■ Task requirements
Repeat the listing exactly. Any picture in it should be left out of the copy.

■ Provided data
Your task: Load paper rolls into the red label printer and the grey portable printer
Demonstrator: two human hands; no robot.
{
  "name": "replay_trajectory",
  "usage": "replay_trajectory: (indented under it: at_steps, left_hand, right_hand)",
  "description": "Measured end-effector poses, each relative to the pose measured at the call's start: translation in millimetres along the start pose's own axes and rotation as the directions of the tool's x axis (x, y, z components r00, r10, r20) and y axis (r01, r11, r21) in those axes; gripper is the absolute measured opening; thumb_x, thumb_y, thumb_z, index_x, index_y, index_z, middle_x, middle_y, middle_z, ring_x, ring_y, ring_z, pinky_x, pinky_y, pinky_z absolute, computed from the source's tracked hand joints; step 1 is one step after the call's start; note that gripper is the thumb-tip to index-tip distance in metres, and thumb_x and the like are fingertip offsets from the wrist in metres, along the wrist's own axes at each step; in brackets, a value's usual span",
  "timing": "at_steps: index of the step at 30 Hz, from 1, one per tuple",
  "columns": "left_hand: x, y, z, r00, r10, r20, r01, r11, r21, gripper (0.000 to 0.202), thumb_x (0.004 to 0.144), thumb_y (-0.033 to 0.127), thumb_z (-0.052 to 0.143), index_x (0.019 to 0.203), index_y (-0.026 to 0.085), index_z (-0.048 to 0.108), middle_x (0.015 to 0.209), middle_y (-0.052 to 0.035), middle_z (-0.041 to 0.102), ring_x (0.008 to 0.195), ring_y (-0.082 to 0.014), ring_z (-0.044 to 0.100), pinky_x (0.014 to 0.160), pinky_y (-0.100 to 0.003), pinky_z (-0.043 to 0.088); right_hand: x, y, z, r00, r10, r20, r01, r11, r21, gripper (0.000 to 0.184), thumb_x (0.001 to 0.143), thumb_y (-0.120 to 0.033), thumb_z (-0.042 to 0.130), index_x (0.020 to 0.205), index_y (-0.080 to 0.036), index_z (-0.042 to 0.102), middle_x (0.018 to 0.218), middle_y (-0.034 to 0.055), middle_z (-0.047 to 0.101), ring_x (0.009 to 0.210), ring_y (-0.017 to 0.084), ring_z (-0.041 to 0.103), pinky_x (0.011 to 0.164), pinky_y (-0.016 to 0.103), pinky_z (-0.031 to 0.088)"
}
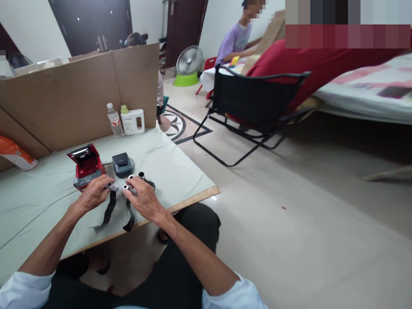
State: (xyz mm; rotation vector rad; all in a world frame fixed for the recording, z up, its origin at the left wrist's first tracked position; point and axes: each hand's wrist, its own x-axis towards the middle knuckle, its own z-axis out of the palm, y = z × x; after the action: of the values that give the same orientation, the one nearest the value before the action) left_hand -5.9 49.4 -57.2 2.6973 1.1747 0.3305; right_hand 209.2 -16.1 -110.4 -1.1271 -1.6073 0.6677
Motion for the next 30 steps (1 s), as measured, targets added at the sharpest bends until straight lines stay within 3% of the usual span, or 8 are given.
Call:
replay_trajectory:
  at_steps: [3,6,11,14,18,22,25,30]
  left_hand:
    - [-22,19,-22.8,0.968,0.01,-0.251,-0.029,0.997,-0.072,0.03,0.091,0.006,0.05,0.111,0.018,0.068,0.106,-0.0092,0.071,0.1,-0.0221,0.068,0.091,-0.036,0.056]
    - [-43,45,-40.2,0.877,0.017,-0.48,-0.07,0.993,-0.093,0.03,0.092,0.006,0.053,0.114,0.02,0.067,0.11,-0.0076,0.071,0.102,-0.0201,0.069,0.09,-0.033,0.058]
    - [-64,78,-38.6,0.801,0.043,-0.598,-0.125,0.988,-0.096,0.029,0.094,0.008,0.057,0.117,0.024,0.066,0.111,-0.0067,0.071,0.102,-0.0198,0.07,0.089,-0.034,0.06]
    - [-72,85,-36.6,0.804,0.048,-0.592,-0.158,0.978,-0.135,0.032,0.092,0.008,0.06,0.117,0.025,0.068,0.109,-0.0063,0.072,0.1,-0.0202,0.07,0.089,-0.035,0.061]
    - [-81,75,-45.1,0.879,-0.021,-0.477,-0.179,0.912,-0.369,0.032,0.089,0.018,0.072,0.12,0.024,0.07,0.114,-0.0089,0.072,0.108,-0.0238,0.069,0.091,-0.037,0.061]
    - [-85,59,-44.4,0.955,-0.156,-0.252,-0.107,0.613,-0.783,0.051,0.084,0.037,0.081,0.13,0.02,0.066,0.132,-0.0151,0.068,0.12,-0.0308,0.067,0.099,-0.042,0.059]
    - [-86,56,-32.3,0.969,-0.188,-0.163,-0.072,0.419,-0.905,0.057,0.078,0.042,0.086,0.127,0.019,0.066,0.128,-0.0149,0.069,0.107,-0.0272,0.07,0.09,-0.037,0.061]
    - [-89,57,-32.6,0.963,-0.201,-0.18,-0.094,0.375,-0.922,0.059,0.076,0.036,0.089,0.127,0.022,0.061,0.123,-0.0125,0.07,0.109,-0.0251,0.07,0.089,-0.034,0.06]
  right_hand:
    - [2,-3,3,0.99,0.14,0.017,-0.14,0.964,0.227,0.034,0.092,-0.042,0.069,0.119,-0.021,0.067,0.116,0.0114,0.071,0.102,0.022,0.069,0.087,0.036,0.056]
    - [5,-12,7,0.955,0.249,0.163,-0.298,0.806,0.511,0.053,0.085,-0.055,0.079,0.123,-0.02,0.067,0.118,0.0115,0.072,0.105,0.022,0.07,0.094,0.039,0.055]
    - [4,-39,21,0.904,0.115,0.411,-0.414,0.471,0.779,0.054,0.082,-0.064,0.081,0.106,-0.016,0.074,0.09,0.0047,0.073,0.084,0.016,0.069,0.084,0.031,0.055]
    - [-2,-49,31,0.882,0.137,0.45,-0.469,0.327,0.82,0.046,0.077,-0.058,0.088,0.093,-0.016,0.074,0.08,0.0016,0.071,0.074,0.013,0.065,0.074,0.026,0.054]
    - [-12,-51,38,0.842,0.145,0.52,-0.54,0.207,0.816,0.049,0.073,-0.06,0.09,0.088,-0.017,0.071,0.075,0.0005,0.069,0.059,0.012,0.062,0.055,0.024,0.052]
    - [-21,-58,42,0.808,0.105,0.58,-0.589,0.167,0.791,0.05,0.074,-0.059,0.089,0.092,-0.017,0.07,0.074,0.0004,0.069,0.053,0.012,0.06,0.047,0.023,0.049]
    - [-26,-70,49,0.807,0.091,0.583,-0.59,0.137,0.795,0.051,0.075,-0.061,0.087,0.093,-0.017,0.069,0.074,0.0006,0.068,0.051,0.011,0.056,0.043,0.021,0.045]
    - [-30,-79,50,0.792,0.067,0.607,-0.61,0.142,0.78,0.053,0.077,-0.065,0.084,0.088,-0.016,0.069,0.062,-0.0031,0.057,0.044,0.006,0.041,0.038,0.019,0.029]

■ Expected answer
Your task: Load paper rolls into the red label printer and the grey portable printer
Demonstrator: two human hands; no robot.
{
  "name": "replay_trajectory",
  "usage": "replay_trajectory: (indented under it: at_steps, left_hand, right_hand)",
  "description": "Measured end-effector poses, each relative to the pose measured at the call's start: translation in millimetres along the start pose's own axes and rotation as the directions of the tool's x axis (x, y, z components r00, r10, r20) and y axis (r01, r11, r21) in those axes; gripper is the absolute measured opening; thumb_x, thumb_y, thumb_z, index_x, index_y, index_z, middle_x, middle_y, middle_z, ring_x, ring_y, ring_z, pinky_x, pinky_y, pinky_z absolute, computed from the source's tracked hand joints; step 1 is one step after the call's start; note that gripper is the thumb-tip to index-tip distance in metres, and thumb_x and the like are fingertip offsets from the wrist in metres, along the wrist's own axes at each step; in brackets, a value's usual span",
  "timing": "at_steps: index of the step at 30 Hz, from 1, one per tuple",
  "columns": "left_hand: x, y, z, r00, r10, r20, r01, r11, r21, gripper (0.000 to 0.202), thumb_x (0.004 to 0.144), thumb_y (-0.033 to 0.127), thumb_z (-0.052 to 0.143), index_x (0.019 to 0.203), index_y (-0.026 to 0.085), index_z (-0.048 to 0.108), middle_x (0.015 to 0.209), middle_y (-0.052 to 0.035), middle_z (-0.041 to 0.102), ring_x (0.008 to 0.195), ring_y (-0.082 to 0.014), ring_z (-0.044 to 0.100), pinky_x (0.014 to 0.160), pinky_y (-0.100 to 0.003), pinky_z (-0.043 to 0.088); right_hand: x, y, z, r00, r10, r20, r01, r11, r21, gripper (0.000 to 0.184), thumb_x (0.001 to 0.143), thumb_y (-0.120 to 0.033), thumb_z (-0.042 to 0.130), index_x (0.020 to 0.205), index_y (-0.080 to 0.036), index_z (-0.042 to 0.102), middle_x (0.018 to 0.218), middle_y (-0.034 to 0.055), middle_z (-0.047 to 0.101), ring_x (0.009 to 0.210), ring_y (-0.017 to 0.084), ring_z (-0.041 to 0.103), pinky_x (0.011 to 0.164), pinky_y (-0.016 to 0.103), pinky_z (-0.031 to 0.088)"
}
State: (xyz mm; rotation vector rad; all in a world frame fixed for the recording, z up, its origin at the left wrist's first tracked position; point and axes: each hand's wrist, its own x-axis towards the middle knuckle, its own z-axis out of the palm, y = z × x; after the action: of the values that give the same orientation, the one nearest the value before the action) left_hand -5.9 49.4 -57.2 2.6973 1.1747 0.3305; right_hand 209.2 -16.1 -110.4 -1.1271 -1.6073 0.6677
Motion for the next 30 steps (1 s), as measured, targets added at the sharpest bends until straight lines stay within 3% of the usual span, or 8 are given.
Call:
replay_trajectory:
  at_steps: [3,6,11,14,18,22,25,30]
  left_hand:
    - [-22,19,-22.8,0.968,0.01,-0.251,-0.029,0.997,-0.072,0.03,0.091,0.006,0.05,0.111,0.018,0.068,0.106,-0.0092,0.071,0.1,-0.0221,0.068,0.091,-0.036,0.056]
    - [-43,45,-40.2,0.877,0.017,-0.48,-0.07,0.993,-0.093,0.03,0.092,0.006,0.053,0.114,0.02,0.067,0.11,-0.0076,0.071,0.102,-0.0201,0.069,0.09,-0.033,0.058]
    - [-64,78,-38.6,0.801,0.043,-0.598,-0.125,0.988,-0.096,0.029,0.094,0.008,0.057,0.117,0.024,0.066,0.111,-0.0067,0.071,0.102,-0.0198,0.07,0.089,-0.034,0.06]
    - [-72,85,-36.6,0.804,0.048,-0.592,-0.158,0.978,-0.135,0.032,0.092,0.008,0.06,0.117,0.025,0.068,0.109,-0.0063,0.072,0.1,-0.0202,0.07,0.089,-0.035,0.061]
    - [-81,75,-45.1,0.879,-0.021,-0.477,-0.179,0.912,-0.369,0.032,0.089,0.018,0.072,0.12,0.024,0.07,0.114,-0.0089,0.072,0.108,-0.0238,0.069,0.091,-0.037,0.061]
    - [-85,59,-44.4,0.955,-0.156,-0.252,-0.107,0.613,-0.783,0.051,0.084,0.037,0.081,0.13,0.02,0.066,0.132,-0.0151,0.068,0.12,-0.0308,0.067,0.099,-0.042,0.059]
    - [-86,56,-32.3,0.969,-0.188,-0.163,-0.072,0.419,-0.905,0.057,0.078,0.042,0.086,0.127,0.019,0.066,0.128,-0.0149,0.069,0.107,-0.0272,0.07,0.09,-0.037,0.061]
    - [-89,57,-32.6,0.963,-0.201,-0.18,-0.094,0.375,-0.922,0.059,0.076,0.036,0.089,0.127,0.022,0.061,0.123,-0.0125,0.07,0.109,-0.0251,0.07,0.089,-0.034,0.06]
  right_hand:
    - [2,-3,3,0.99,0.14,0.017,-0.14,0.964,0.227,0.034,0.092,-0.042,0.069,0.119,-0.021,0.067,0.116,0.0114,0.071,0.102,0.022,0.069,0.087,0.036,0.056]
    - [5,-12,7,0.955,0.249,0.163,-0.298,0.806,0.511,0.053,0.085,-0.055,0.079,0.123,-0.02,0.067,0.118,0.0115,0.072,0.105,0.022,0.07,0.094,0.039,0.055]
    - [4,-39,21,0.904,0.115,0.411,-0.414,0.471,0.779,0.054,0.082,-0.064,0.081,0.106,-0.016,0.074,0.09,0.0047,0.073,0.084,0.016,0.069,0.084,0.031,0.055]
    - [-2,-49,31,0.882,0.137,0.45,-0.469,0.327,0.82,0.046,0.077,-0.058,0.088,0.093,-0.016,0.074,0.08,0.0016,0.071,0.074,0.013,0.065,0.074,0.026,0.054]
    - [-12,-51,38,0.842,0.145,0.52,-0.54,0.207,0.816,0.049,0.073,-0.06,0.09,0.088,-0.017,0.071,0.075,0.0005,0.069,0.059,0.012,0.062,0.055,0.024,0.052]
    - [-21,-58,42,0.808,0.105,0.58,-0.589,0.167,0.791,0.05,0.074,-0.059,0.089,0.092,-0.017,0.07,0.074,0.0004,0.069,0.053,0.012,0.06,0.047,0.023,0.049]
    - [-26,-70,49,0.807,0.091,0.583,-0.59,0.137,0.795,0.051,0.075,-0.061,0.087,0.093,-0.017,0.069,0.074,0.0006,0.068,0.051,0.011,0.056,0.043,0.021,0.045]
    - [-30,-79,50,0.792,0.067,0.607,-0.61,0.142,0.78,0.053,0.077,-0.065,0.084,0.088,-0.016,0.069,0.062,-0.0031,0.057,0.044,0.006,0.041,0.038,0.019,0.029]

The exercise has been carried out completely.